I have home physical therapy ordered. Janet, who comes to the house three times a week, is wonderful. She is cheerful and no-nonsense, patient and kind. She is tolerant when Bella the Maniac Shih-Tzu jumps all over her like, well, a maniac. She manipulates my arm gently to get back my range of motion. She is relentlessly encouraging and supportive. She tells me to rest and take care of myself and how to manage my arm and pain better. She worries about me and my blood pressure. She scolds me when I do too much. She is a major contributor to my healing process. I love her.

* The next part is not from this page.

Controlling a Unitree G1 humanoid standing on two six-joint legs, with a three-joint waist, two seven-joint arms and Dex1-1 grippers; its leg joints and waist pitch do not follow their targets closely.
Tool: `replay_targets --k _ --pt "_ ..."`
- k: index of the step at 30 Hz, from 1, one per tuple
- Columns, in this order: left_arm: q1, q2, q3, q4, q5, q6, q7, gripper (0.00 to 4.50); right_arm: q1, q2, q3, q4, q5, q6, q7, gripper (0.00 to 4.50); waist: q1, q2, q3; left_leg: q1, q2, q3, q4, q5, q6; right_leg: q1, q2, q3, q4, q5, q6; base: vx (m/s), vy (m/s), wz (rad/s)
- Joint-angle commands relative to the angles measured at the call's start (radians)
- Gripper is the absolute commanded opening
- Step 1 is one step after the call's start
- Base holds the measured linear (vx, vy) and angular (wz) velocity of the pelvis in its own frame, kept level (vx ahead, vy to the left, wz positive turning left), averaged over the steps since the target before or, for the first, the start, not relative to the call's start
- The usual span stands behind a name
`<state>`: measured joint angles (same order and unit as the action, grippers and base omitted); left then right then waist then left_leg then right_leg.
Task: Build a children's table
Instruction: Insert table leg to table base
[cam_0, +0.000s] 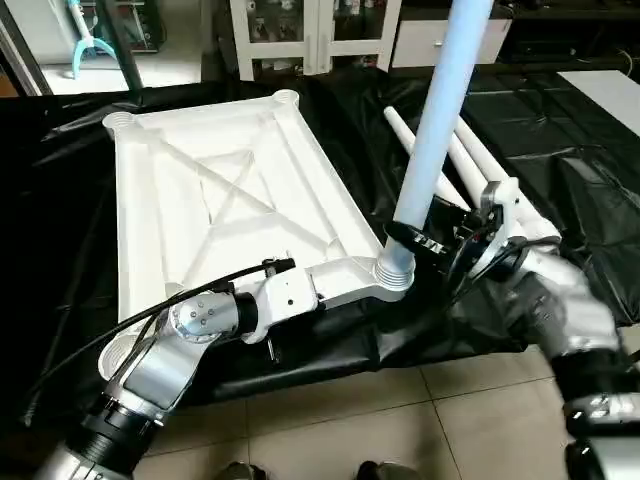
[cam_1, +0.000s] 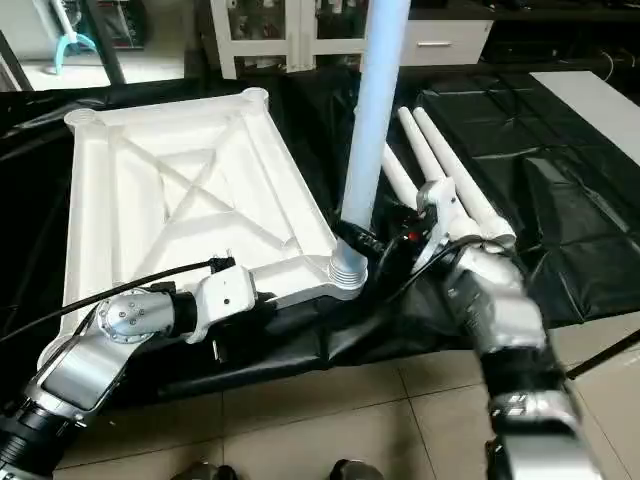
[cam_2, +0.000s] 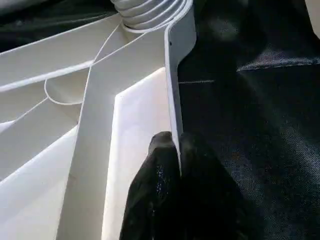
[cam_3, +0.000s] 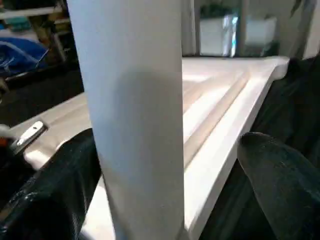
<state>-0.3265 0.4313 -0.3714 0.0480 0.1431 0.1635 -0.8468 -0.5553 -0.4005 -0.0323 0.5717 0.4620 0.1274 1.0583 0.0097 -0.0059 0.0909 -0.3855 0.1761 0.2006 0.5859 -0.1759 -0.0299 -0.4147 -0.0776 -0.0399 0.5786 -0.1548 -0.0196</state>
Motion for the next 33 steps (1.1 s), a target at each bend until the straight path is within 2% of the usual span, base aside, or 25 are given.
replay_targets --k 1,3,4,6,7,8,10,16,20,21,22,23,27,33 --pt "0.024 -0.007 -0.066 0.011 0.009 -0.017 -0.031 0.0 -0.026 -0.018 0.008 0.019 -0.012 0.035 0.042 4.49 -0.005 -0.022 -0.073 0.02 0.053 -0.016 -0.062 -0.174 0.102 0.042 -0.056 0.035 -0.057 -0.245 -0.223 0.0 0.0 0.0" --pt "0.023 -0.008 -0.068 0.015 0.01 -0.017 -0.03 0.0 -0.041 -0.039 0.028 0.032 -0.023 0.063 0.089 4.49 -0.003 -0.019 -0.072 0.021 0.054 -0.019 -0.061 -0.176 0.107 0.042 -0.057 0.033 -0.058 -0.266 -0.223 0.0 0.0 0.0" --pt "0.02 -0.01 -0.07 0.019 0.011 -0.017 -0.029 0.0 -0.047 -0.047 0.034 0.039 -0.027 0.071 0.108 4.31 -0.006 -0.028 -0.071 0.019 0.054 -0.017 -0.061 -0.176 0.109 0.041 -0.056 0.033 -0.058 -0.272 -0.22 0.0 0.0 0.0" --pt "0.018 -0.012 -0.071 0.025 0.015 -0.02 -0.028 0.0 -0.056 -0.056 0.037 0.048 -0.027 0.084 0.125 4.31 -0.004 -0.023 -0.071 0.02 0.055 -0.018 -0.06 -0.176 0.107 0.04 -0.058 0.034 -0.058 -0.282 -0.216 0.0 0.0 0.0" --pt "0.015 -0.014 -0.073 0.031 0.018 -0.022 -0.027 0.0 -0.062 -0.063 0.041 0.055 -0.029 0.094 0.142 4.18 -0.005 -0.026 -0.071 0.021 0.054 -0.017 -0.059 -0.174 0.107 0.039 -0.058 0.034 -0.058 -0.28 -0.215 0.0 0.0 0.0" --pt "0.013 -0.016 -0.074 0.033 0.02 -0.023 -0.027 0.0 -0.065 -0.067 0.045 0.061 -0.029 0.101 0.156 4.04 -0.004 -0.023 -0.071 0.021 0.054 -0.018 -0.059 -0.174 0.11 0.04 -0.058 0.034 -0.058 -0.279 -0.217 0.0 0.0 0.0" --pt "0.011 -0.017 -0.076 0.035 0.022 -0.023 -0.029 0.0 -0.067 -0.073 0.053 0.065 -0.03 0.114 0.177 3.96 -0.004 -0.025 -0.072 0.021 0.054 -0.018 -0.058 -0.171 0.112 0.04 -0.058 0.034 -0.057 -0.273 -0.219 0.0 0.0 0.0" --pt "0.004 -0.017 -0.079 0.042 0.026 -0.026 -0.034 0.0 -0.079 -0.077 0.056 0.096 -0.044 0.114 0.205 3.31 -0.002 -0.024 -0.073 0.021 0.054 -0.018 -0.057 -0.165 0.113 0.04 -0.058 0.033 -0.056 -0.262 -0.226 0.0 0.0 0.0" --pt "0.004 -0.015 -0.077 0.044 0.029 -0.027 -0.037 0.0 -0.086 -0.079 0.06 0.104 -0.049 0.127 0.224 3.18 -0.001 -0.024 -0.073 0.022 0.055 -0.018 -0.057 -0.169 0.109 0.041 -0.058 0.033 -0.056 -0.272 -0.224 0.0 0.0 0.0" --pt "0.004 -0.014 -0.076 0.045 0.031 -0.028 -0.039 0.0 -0.09 -0.08 0.059 0.11 -0.053 0.13 0.232 2.89 0.0 -0.024 -0.073 0.022 0.055 -0.018 -0.057 -0.167 0.11 0.041 -0.057 0.032 -0.055 -0.268 -0.227 0.0 0.0 0.0" --pt "0.004 -0.013 -0.076 0.045 0.031 -0.028 -0.039 0.0 -0.091 -0.079 0.059 0.112 -0.054 0.132 0.236 2.89 0.0 -0.024 -0.073 0.021 0.055 -0.018 -0.057 -0.166 0.11 0.041 -0.057 0.032 -0.055 -0.266 -0.228 0.0 0.0 0.0" --pt "0.005 -0.012 -0.076 0.044 0.031 -0.028 -0.039 0.0 -0.092 -0.078 0.058 0.113 -0.055 0.133 0.238 2.84 0.002 -0.02 -0.073 0.022 0.055 -0.019 -0.057 -0.166 0.109 0.041 -0.058 0.032 -0.055 -0.264 -0.229 0.0 0.0 0.0" --pt "0.007 -0.008 -0.075 0.043 0.03 -0.029 -0.04 0.0 -0.093 -0.072 0.057 0.123 -0.064 0.121 0.236 2.45 0.004 -0.022 -0.074 0.021 0.055 -0.018 -0.056 -0.156 0.113 0.042 -0.057 0.032 -0.053 -0.242 -0.235 0.0 0.0 0.0" --pt "0.007 -0.007 -0.073 0.044 0.032 -0.028 -0.039 0.0 -0.089 -0.057 0.041 0.131 -0.069 0.106 0.212 2.03 0.003 -0.022 -0.073 0.022 0.056 -0.019 -0.057 -0.173 0.103 0.041 -0.058 0.032 -0.055 -0.267 -0.23 0.0 0.0 0.0"
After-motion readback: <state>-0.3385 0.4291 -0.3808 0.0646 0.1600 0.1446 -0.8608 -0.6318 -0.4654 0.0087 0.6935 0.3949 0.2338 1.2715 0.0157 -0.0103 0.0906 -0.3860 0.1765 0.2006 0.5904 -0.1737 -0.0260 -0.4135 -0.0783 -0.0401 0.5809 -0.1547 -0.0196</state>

Gradually I start getting out a little, but a simple trip to the supermarket exhausts me. My sweet father drives me everywhere, doctor’s appointments, the stores, even a job interview. Yes, I went to a job interview two weeks post-op in a sling. (I didn’t get the job :(). We go to the supermarket and can’t find a parking spot, so we park in the designated “Parent with Child” spot, at 76 and 53 years of age, giggling like two kids. I do have to say it is a treat spending that time with my father, like I was little again.
After eight weeks, the incision is completely healed (although still hideous). And so are the bones in my arm. Dr. Wonderful gives me the good news: I can drive again! It has been two months since I fell. My life screeched to a halt that day and is very, very slowly creeping back to normal. I am not there yet. I now go to out-patient physical therapy three times a week (Mike is a great therapist, but I do miss Janet!). My arm is gradually, painfully getting strength and motion back. I can dress myself now and sort of do my hair.
On the plus side, I have been overwhelmed by love and concern from everyone I know. I have received flowers, cards, food, calls and visits that have humbled me as I see people go out of their way to make me feel better. I never could have imagined such an outpouring. It has been a true gift that has added its own kind of healing.
It is going to take me a long time to process this experience. There has been a lot of bad, a lot of craziness but much good as well. Many people came through for me, supporting and encouraging me, telling me they loved me and thought about me and were devastated for me. Dr. Wonderful was wonderful. He put me back together. I am trying to focus on all that instead of how hard it was to get appropriate care, how horrifyingly brutal the injury and surgery turned out to be, how this accident impacted my sense of safety and how long it is taking me to return to my interrupted life.
I am getting better every day. And that’s the story!